YOUR TASK » Verbatim reproduction of the entries is required; images must be omitted.

THE DATA »
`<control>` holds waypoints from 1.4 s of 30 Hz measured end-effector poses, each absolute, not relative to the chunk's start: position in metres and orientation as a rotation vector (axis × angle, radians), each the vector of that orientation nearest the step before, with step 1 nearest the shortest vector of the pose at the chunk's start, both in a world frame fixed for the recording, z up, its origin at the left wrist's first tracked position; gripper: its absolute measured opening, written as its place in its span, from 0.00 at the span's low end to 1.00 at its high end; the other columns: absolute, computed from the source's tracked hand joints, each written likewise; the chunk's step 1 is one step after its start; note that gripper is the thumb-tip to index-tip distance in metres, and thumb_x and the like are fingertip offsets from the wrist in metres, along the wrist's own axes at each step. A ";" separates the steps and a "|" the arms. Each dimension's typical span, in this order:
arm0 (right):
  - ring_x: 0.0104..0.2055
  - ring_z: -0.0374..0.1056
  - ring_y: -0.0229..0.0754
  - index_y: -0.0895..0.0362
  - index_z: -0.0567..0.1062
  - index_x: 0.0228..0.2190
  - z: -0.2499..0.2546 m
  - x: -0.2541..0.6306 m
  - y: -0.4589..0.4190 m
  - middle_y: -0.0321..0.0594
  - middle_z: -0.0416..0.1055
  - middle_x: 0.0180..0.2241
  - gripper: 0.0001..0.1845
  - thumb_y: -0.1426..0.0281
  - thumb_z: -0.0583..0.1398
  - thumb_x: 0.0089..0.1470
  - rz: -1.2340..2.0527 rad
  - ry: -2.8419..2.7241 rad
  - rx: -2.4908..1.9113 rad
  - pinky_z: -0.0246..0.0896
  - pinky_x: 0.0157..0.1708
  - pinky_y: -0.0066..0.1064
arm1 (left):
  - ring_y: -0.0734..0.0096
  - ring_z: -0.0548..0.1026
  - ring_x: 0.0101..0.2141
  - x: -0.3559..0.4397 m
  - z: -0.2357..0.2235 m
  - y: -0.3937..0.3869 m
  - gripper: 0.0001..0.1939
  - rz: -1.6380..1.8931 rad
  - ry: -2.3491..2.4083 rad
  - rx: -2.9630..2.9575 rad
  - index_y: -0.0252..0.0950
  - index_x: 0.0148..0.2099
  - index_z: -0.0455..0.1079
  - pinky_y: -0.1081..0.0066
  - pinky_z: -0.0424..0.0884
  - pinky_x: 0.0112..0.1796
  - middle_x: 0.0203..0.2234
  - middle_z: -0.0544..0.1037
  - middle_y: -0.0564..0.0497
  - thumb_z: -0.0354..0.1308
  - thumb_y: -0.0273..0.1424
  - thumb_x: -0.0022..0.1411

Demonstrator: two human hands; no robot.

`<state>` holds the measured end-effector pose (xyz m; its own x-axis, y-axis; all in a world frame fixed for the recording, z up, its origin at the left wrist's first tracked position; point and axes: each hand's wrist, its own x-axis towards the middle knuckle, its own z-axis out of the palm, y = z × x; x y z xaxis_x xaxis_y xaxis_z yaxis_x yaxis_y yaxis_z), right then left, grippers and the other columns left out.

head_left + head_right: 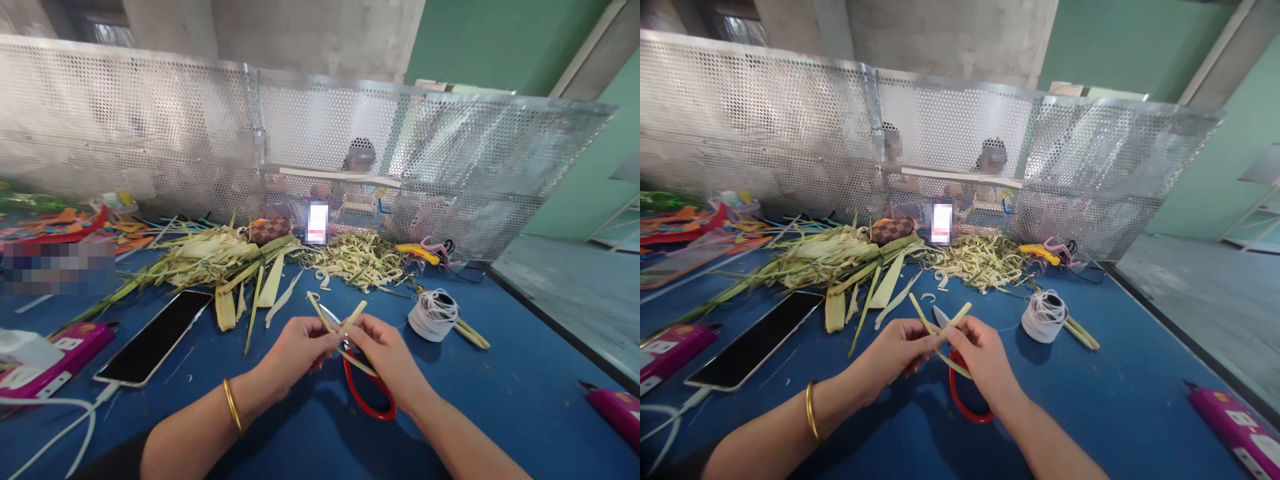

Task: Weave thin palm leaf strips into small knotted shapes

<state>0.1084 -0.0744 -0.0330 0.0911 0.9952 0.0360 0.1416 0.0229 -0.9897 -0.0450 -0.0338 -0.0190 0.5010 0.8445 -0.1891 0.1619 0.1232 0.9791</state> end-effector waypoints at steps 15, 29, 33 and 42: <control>0.20 0.58 0.34 0.57 0.67 0.16 -0.041 0.097 -0.073 0.31 0.63 0.14 0.19 0.57 0.64 0.42 1.002 -0.881 -1.249 0.54 0.22 0.28 | 0.83 0.59 0.12 -0.043 -0.020 -0.036 0.15 0.520 0.915 1.374 0.33 0.28 0.69 0.79 0.54 0.17 0.12 0.64 0.59 0.59 0.42 0.49; 0.35 0.65 0.41 0.56 0.71 0.42 -0.035 0.113 -0.081 0.41 0.70 0.33 0.12 0.75 0.53 0.58 -0.326 -2.092 -1.097 0.58 0.38 0.35 | 0.77 0.70 0.22 -0.045 -0.026 -0.029 0.16 0.781 0.929 0.955 0.29 0.28 0.73 0.77 0.67 0.27 0.21 0.75 0.50 0.66 0.39 0.45; 0.37 0.64 0.44 0.61 0.70 0.43 -0.040 0.101 -0.081 0.44 0.71 0.34 0.14 0.78 0.50 0.58 -0.396 -2.487 -1.074 0.57 0.38 0.37 | 0.75 0.71 0.23 -0.045 -0.025 -0.028 0.13 0.772 0.894 0.927 0.28 0.27 0.74 0.76 0.66 0.26 0.22 0.76 0.48 0.68 0.34 0.41; 0.34 0.64 0.42 0.61 0.71 0.32 -0.049 0.094 -0.086 0.42 0.69 0.28 0.11 0.75 0.50 0.61 -0.413 -2.389 -0.930 0.57 0.37 0.36 | 0.74 0.71 0.24 -0.039 -0.025 -0.033 0.09 0.846 0.908 0.971 0.30 0.27 0.74 0.74 0.68 0.29 0.20 0.77 0.49 0.66 0.29 0.42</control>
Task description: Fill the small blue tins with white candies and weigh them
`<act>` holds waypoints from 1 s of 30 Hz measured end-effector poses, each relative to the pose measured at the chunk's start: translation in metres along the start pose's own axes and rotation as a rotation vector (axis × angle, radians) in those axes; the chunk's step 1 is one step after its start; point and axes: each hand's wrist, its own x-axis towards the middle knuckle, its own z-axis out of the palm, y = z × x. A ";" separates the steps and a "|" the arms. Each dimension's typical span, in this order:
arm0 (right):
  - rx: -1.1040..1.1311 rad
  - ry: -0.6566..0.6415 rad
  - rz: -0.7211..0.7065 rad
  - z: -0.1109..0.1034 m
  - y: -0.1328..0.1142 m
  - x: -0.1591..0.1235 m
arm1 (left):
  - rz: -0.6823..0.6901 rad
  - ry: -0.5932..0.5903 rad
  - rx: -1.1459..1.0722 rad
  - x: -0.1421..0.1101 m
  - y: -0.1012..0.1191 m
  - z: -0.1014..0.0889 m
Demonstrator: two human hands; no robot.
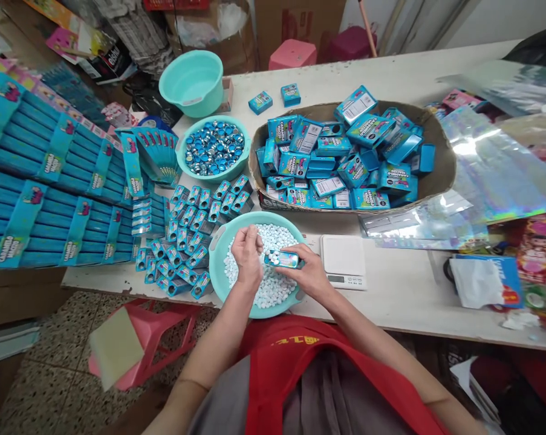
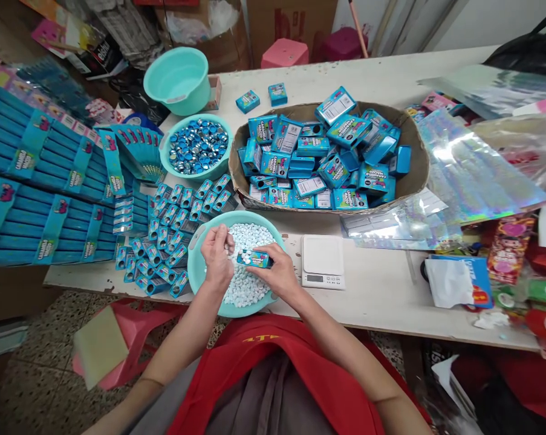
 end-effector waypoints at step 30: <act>0.123 0.177 0.078 -0.063 0.013 0.004 | -0.084 -0.682 0.416 0.010 -0.008 0.033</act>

SOLVED EXERCISE »
`<control>` holds waypoints from 1.4 s of 30 Hz measured end-effector poses, each absolute, not relative to the chunk's start: position in metres and orientation as a rotation vector (axis × angle, radians), each the vector of that orientation nearest the step before, with step 1 nearest the shortest vector of the pose at the chunk's start, both in a world frame fixed for the recording, z up, its origin at the left wrist's first tracked position; gripper: its absolute measured opening, written as its place in its span, from 0.00 at the span's low end to 1.00 at its high end; the other columns: absolute, computed from the source's tracked hand joints, each written likewise; the chunk's step 1 is one step after its start; note that gripper is the thumb-tip to index-tip distance in metres, and thumb_x and the like are fingertip offsets from the wrist in metres, along the wrist's own axes at each step. A ";" separates the steps and a "|" the arms. Each dimension's typical span, in this order:
arm0 (right):
  - ring_x: 0.0104..0.2055
  - ring_z: -0.0374..0.1056
  - ring_y: -0.0229..0.0754
  - index_y: -0.0895..0.0362
  - index_z: -0.0567..0.1062
  - index_x: 0.0228..0.2190
  - z: -0.2499..0.2546 m
  - x: -0.2541..0.6306 m
  - y: -0.4589..0.4190 m
  - middle_y: -0.0321..0.0594
  - middle_z: -0.0416..0.1055
  - middle_x: 0.0180..0.2241
  - gripper: 0.0001..0.1845
  - thumb_y: -0.1426..0.0281
  - thumb_z: -0.0583..0.1398
  - thumb_x: 0.0089..0.1470
  - rz: -1.2340..2.0527 rad
  - ry: -2.8419..2.7241 rad
  - rx: -2.4908..1.9113 rad
  - pinky_z: -0.0246..0.0896
  - pinky_x: 0.0157..0.1708
  - pinky_y: -0.0066..0.1064
arm1 (left):
  - ring_y: -0.0734..0.0096
  - ring_z: -0.0548..0.1026
  - ring_x: 0.0101..0.2141
  - x: -0.3559..0.4397 m
  - z: -0.2357..0.2235 m
  - y: -0.3937..0.3869 m
  - gripper: 0.0001..0.1939
  - rz: -1.6380..1.8931 rad
  - ry: -2.3491..2.4083 rad
  - rx: -2.9630..2.9575 rad
  - index_y: -0.0252..0.0950
  - index_x: 0.0148..0.2099
  - index_z: -0.0455..0.1079
  - pinky_y: -0.1081..0.0066
  - pinky_z: -0.0424..0.0884
  - pinky_x: 0.0112..0.1796
  - middle_x: 0.0203..0.2234
  - middle_z: -0.0544..0.1037
  - middle_y: -0.0564..0.0497
  - thumb_z: -0.0354..0.1308
  - thumb_y: -0.0273..0.1424
  - thumb_x: -0.0022..0.1411

Demonstrator: two human hands; no robot.

`<state>` holds the measured end-effector pose (xyz m; its own x-axis, y-axis; all in a world frame fixed for the recording, z up, its origin at the left wrist's first tracked position; point and axes: each hand's wrist, its own x-axis towards the middle knuckle, its own z-axis out of the palm, y = z × x; x y z xaxis_x xaxis_y xaxis_z yaxis_x yaxis_y yaxis_z), right then left, grippers and the other columns left out.

head_left + head_right: 

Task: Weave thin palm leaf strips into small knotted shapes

<state>0.1084 -0.0744 -0.0330 0.0911 0.9952 0.0360 0.1416 0.0229 -0.9897 -0.0450 -0.0338 -0.0190 0.5010 0.8445 -0.1891 0.1619 0.1232 0.9791</state> end-effector waypoints at steps 15, 29, 33 and 42: <control>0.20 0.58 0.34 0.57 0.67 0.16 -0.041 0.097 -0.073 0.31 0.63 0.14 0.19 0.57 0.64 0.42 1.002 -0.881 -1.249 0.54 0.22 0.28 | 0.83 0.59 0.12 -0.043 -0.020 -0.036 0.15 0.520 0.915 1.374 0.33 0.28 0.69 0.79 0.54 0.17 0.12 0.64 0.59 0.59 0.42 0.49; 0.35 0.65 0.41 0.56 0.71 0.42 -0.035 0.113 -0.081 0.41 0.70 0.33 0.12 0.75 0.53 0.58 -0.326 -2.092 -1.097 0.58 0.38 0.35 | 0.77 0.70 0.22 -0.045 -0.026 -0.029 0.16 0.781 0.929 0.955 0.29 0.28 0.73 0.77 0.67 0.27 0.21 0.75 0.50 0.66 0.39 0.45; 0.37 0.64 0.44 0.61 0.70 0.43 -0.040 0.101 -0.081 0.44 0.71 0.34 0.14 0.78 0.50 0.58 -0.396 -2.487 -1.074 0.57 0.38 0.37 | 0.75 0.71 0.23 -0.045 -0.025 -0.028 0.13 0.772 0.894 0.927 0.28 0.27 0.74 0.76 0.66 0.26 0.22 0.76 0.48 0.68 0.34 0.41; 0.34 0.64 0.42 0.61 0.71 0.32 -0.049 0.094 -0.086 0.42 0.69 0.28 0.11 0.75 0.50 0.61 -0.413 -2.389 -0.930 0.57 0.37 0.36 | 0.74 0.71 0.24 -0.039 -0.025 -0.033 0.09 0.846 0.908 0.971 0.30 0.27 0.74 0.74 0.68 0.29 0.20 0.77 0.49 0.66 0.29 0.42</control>
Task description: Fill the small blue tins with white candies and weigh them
`<act>` holds waypoints from 1 s of 30 Hz measured end-effector poses, each relative to the pose measured at the chunk's start: translation in metres along the start pose's own axes and rotation as a rotation vector (axis × angle, radians) in those axes; the chunk's step 1 is one step after its start; point and axes: each hand's wrist, its own x-axis towards the middle knuckle, its own z-axis out of the palm, y = z × x. A ";" separates the steps and a "|" the arms. Each dimension's typical span, in this order:
arm0 (right):
  - rx: -1.1040..1.1311 rad
  - ry: -0.6566..0.6415 rad
  - rz: -0.7211..0.7065 rad
  - z: -0.1109..0.1034 m
  - y: -0.1328..0.1142 m
  - x: -0.1591..0.1235 m
arm1 (left):
  - rz: -0.6823..0.6901 rad
  - ry: -0.5932..0.5903 rad
  - rx: -1.1459..1.0722 rad
  - x: -0.1421..0.1101 m
  - y: -0.1012..0.1191 m
  - z: -0.1014..0.0889 m
Demonstrator: two human hands; no robot.
 end-effector waypoints at step 30: <act>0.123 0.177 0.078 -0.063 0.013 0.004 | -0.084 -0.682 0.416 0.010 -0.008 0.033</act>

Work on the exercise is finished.